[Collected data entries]
════════════════════

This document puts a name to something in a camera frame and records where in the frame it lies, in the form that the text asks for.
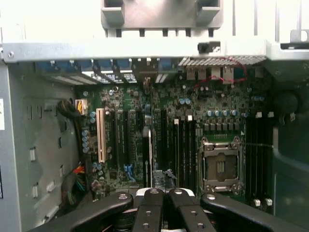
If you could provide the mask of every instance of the motherboard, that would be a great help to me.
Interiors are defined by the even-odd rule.
[[[242,69],[221,68],[221,76],[233,72],[232,81],[187,69],[163,83],[145,77],[78,87],[75,103],[83,115],[83,153],[92,160],[95,199],[157,187],[154,172],[168,170],[176,187],[197,196],[216,191],[242,200],[246,121],[273,117],[271,78],[257,77],[258,68],[248,67],[246,78]]]

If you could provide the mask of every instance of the label sticker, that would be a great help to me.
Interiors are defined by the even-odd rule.
[[[0,98],[0,131],[5,130],[3,98]]]
[[[3,199],[3,188],[2,188],[1,166],[0,166],[0,199]]]

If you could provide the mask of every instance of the white pci slot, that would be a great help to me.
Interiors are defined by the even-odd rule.
[[[106,161],[105,110],[97,109],[98,161]]]

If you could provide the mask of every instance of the cpu socket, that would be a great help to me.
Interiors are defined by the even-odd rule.
[[[240,138],[230,143],[209,143],[203,139],[203,181],[206,192],[232,191],[240,194],[243,186],[243,152]]]

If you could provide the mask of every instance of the red wire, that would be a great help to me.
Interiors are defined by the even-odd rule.
[[[241,66],[242,67],[242,69],[243,69],[243,72],[244,72],[244,74],[245,74],[245,77],[244,78],[241,78],[241,79],[238,79],[238,81],[237,82],[241,82],[241,81],[246,81],[247,80],[247,69],[246,69],[246,67],[242,64],[242,63],[240,63],[239,61],[237,61],[237,60],[235,60],[235,59],[233,59],[233,58],[231,58],[231,57],[218,57],[218,59],[224,59],[224,60],[229,60],[229,61],[231,61],[231,62],[234,62],[234,63],[237,63],[239,66]],[[233,84],[234,83],[236,83],[236,81],[235,80],[225,80],[225,79],[223,79],[222,77],[217,77],[217,76],[215,76],[215,75],[211,75],[211,76],[209,76],[208,78],[216,78],[216,79],[219,79],[219,80],[222,80],[222,81],[229,81],[229,82],[232,82]],[[195,86],[194,86],[194,88],[193,88],[193,91],[197,88],[197,87],[199,87],[200,85],[201,85],[201,83],[204,83],[204,82],[206,82],[207,81],[207,78],[205,79],[205,80],[201,80],[198,84],[196,84]]]

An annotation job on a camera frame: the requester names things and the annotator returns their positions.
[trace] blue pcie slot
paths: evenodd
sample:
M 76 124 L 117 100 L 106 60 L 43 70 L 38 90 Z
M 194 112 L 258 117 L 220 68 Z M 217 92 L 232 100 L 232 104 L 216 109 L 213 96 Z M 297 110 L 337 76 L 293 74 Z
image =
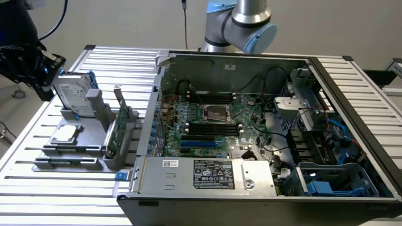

════════════════════

◆ What is needed ◆
Return only the number of lines in the entries above that contain the word "mask".

◆ Task response ◆
5